Records from a data collection

=== Begin Enclosure ===

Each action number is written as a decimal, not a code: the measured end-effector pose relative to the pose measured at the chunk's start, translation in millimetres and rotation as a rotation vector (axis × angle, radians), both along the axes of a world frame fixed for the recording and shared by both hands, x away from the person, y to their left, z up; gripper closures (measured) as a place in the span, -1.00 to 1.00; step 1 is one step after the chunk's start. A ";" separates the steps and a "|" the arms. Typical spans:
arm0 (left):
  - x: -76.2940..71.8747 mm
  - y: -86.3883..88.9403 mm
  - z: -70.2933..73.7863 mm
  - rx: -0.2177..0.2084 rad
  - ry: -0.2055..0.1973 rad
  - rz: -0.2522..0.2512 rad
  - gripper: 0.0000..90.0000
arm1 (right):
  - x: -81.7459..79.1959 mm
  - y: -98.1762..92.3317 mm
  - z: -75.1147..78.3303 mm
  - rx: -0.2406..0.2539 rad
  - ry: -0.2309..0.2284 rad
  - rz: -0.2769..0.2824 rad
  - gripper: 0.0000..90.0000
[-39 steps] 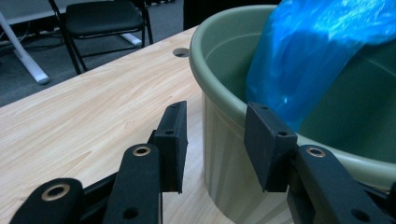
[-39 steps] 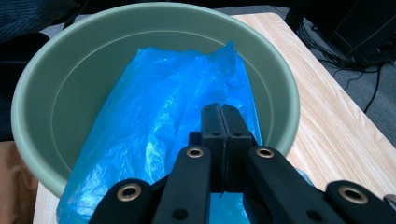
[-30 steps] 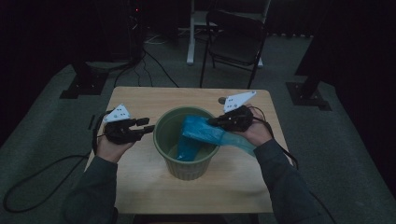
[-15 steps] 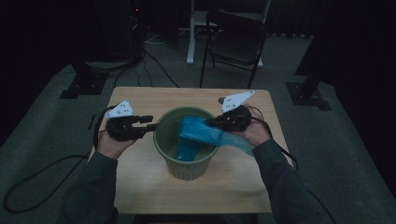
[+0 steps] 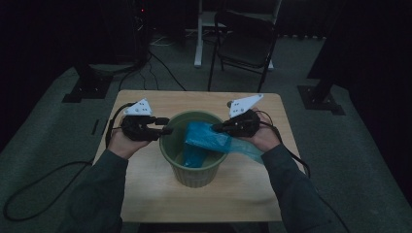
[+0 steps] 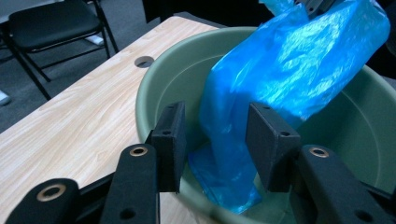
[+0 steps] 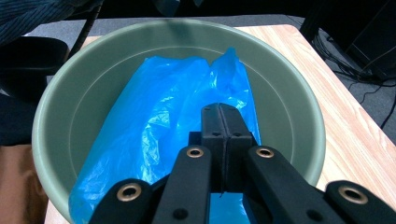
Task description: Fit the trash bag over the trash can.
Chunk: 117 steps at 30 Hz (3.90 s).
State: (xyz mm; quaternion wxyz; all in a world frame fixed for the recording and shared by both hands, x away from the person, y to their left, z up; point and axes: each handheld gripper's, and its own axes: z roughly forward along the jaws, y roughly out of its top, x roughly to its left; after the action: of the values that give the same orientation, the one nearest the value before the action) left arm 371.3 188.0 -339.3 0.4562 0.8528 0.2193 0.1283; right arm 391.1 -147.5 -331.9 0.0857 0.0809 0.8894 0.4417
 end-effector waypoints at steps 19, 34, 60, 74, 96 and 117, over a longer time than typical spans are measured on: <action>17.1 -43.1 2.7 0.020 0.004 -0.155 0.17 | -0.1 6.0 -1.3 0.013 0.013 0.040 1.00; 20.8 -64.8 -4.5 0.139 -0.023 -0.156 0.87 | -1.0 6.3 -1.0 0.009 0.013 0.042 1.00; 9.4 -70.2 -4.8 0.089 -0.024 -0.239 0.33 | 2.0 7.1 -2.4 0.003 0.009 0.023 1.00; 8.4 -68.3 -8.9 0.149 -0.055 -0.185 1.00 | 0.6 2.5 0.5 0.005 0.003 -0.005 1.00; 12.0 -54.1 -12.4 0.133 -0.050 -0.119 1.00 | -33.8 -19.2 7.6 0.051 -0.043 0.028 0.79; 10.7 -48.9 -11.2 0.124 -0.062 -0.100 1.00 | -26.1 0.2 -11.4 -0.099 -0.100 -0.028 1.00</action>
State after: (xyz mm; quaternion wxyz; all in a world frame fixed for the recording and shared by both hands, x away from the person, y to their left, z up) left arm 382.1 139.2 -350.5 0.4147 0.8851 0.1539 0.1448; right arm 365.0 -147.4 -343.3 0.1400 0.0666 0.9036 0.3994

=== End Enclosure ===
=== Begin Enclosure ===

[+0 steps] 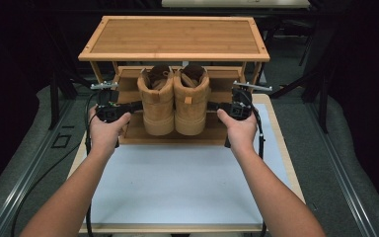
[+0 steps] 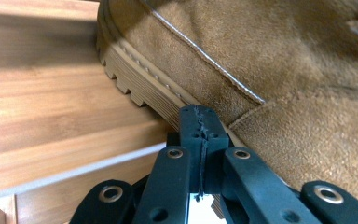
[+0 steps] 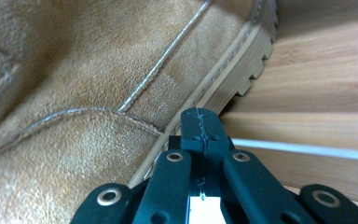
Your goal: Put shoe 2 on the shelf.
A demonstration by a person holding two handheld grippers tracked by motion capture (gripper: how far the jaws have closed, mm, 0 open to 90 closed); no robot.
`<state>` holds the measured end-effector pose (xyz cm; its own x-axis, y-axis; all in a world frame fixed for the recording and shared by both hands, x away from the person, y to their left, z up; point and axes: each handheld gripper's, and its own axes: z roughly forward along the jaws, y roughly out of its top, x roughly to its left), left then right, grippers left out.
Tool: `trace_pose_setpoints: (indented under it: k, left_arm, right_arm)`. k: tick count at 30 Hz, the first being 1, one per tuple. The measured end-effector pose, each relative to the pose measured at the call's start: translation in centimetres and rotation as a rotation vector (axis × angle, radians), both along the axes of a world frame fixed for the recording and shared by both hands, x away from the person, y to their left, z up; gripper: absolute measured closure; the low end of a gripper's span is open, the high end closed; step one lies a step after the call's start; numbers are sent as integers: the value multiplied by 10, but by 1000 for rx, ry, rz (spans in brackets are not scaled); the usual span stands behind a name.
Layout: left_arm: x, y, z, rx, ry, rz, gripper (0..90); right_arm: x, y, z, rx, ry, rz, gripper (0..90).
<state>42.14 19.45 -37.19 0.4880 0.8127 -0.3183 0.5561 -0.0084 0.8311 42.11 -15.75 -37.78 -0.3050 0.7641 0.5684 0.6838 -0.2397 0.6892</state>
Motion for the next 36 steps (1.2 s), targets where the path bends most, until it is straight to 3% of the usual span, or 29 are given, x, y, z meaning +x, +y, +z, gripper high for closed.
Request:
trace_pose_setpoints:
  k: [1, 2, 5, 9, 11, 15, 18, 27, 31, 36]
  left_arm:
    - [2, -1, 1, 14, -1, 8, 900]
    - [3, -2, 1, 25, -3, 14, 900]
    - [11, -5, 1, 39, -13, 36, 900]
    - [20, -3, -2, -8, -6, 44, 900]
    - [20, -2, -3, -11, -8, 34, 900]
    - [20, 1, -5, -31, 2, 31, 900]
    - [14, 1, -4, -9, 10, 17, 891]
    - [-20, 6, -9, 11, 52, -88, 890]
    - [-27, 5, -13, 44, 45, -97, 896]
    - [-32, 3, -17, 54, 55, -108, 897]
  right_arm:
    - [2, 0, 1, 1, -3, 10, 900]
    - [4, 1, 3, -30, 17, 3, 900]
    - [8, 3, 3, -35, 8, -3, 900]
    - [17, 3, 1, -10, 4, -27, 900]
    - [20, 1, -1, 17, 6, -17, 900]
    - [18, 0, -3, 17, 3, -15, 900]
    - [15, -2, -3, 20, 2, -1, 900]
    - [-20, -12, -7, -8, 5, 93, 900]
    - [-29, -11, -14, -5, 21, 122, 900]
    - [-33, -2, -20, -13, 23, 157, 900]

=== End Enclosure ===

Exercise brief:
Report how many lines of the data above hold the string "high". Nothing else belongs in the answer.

Worked solution:
2